About this exercise: Could you print the data that follows exactly as given?

(Items from a dataset)
# # #
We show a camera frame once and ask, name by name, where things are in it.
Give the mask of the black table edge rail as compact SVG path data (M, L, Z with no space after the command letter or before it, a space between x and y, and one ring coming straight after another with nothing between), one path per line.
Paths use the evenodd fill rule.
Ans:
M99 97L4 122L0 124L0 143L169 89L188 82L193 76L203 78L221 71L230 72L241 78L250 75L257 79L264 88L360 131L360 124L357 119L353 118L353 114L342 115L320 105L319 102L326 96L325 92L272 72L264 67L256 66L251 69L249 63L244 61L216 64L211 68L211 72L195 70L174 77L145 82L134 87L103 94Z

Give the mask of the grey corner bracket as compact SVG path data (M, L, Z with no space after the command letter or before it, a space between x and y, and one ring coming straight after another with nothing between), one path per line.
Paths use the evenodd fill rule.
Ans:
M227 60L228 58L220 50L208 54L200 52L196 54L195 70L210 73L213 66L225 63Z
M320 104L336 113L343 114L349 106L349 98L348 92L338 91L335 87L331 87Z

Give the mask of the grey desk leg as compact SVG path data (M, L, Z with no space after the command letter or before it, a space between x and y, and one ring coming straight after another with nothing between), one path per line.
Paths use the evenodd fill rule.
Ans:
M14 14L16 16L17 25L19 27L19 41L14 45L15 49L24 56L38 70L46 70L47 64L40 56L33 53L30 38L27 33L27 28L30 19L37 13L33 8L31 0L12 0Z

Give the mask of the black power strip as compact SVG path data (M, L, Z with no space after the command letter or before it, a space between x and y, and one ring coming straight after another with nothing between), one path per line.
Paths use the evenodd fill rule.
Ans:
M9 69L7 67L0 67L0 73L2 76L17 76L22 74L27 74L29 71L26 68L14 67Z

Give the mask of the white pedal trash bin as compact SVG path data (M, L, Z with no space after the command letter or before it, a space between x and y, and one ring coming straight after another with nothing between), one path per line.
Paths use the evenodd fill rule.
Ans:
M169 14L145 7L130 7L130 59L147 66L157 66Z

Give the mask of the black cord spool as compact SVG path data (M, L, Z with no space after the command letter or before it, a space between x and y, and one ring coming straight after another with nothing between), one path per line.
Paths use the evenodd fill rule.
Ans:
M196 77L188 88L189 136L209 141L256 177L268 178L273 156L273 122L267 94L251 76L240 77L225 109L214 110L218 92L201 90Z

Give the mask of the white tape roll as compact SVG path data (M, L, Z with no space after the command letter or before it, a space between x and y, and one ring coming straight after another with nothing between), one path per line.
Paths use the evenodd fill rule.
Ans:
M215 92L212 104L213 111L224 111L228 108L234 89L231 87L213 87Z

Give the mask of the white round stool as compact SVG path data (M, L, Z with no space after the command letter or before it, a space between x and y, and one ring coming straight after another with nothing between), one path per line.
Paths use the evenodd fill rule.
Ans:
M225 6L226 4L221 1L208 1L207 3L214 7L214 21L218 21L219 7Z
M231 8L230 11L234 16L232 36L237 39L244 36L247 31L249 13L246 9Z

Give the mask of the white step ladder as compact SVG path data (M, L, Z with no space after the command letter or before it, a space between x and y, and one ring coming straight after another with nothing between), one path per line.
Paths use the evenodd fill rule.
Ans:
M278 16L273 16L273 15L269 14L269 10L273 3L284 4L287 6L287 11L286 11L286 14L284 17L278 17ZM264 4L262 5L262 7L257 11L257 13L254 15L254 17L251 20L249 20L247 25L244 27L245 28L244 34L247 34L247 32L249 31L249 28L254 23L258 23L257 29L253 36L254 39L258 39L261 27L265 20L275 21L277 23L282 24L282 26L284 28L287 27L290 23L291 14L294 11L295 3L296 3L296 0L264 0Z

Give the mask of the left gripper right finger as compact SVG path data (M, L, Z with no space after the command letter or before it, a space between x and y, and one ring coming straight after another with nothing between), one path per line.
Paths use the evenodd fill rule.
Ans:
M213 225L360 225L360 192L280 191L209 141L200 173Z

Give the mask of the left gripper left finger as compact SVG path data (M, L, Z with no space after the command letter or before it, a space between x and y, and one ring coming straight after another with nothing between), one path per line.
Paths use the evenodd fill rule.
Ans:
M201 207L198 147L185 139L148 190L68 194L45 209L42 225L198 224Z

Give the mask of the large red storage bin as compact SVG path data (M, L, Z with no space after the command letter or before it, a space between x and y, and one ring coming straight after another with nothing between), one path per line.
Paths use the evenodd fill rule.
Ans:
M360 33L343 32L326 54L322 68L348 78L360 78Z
# # #
Result:
We show a camera frame once and ask, name by name, where things are in it.
Give the mask of the black table edge rail as compact SVG path data (M, L, Z with no space after the command letter or before it, a space between x and y, and one ring coming straight after another with nothing between), one path per line.
Paths use the evenodd fill rule.
Ans:
M99 97L4 122L0 124L0 143L169 89L188 82L193 76L203 78L221 71L230 72L241 78L250 75L257 79L264 88L360 131L360 124L357 119L353 118L353 114L342 115L320 105L319 102L326 96L325 92L272 72L264 67L256 66L251 69L249 63L244 61L216 64L211 68L211 72L195 70L174 77L145 82L134 87L103 94Z

Give the mask of the grey corner bracket as compact SVG path data (M, L, Z with no space after the command letter or before it, a space between x and y, and one ring coming straight after another with nothing between), one path per line.
Paths use the evenodd fill rule.
Ans:
M227 60L228 58L220 50L208 54L200 52L196 54L195 70L210 73L213 66L225 63Z
M320 104L336 113L343 114L349 106L349 98L348 92L338 91L335 87L331 87Z

Give the mask of the grey desk leg as compact SVG path data (M, L, Z with no space after the command letter or before it, a space between x and y, and one ring coming straight after another with nothing between), one path per line.
Paths use the evenodd fill rule.
Ans:
M14 14L16 16L17 25L19 27L19 41L14 45L15 49L24 56L38 70L46 70L47 64L40 56L33 53L30 38L27 33L27 28L30 19L37 13L33 8L31 0L12 0Z

Give the mask of the black power strip as compact SVG path data (M, L, Z with no space after the command letter or before it, a space between x and y, and one ring coming straight after another with nothing between), one path per line.
Paths use the evenodd fill rule.
Ans:
M9 69L7 67L0 67L0 73L2 76L17 76L22 74L27 74L29 71L26 68L14 67Z

Give the mask of the white pedal trash bin as compact SVG path data (M, L, Z with no space after the command letter or before it, a space between x and y, and one ring coming straight after another with nothing between), one path per line.
Paths use the evenodd fill rule.
Ans:
M169 14L145 7L130 7L130 59L147 66L157 66Z

Give the mask of the black cord spool as compact SVG path data (M, L, Z with no space after the command letter or before it, a space between x and y, and one ring coming straight after another with nothing between), one path per line.
Paths use the evenodd fill rule.
Ans:
M196 77L188 88L189 136L209 141L256 177L268 178L273 156L273 122L267 94L251 76L240 77L225 109L214 110L218 92L201 90Z

Give the mask of the white tape roll as compact SVG path data (M, L, Z with no space after the command letter or before it, a space between x and y, and one ring coming straight after another with nothing between), one path per line.
Paths use the evenodd fill rule.
Ans:
M215 92L212 104L213 111L224 111L228 108L234 89L231 87L213 87Z

Give the mask of the white round stool as compact SVG path data (M, L, Z with no space after the command letter or before it, a space between x and y, and one ring coming straight after another with nothing between), one path per line.
Paths use the evenodd fill rule.
Ans:
M225 6L226 4L221 1L208 1L207 3L214 7L214 21L218 21L219 7Z
M231 8L230 11L234 16L232 36L237 39L244 36L247 31L249 13L246 9Z

Give the mask of the white step ladder as compact SVG path data (M, L, Z with no space after the command letter or before it, a space between x and y, and one ring coming straight after another with nothing between), one path per line.
Paths use the evenodd fill rule.
Ans:
M278 16L273 16L273 15L269 14L269 10L273 3L284 4L287 6L287 11L286 11L286 14L284 17L278 17ZM264 4L262 5L262 7L257 11L257 13L254 15L254 17L251 20L249 20L247 25L244 27L245 28L244 34L247 34L247 32L249 31L249 28L254 23L258 23L257 29L253 36L254 39L258 39L261 27L265 20L275 21L277 23L282 24L282 26L284 28L287 27L290 23L291 14L294 11L295 3L296 3L296 0L264 0Z

Give the mask of the left gripper right finger as compact SVG path data (M, L, Z with no space after the command letter or before it, a space between x and y, and one ring coming straight after another with nothing between), one path per line.
Paths use the evenodd fill rule.
Ans:
M213 225L360 225L360 192L280 191L209 141L200 173Z

Give the mask of the left gripper left finger as compact SVG path data (M, L, Z with no space after the command letter or before it, a space between x and y, and one ring coming straight after another with nothing between), one path per line.
Paths use the evenodd fill rule.
Ans:
M201 207L198 147L185 139L148 190L68 194L45 209L42 225L198 224Z

Give the mask of the large red storage bin as compact SVG path data (M, L, Z with no space after the command letter or before it, a space between x and y, and one ring coming straight after another with nothing between), one path per line.
Paths use the evenodd fill rule.
Ans:
M360 33L343 32L326 54L322 68L348 78L360 78Z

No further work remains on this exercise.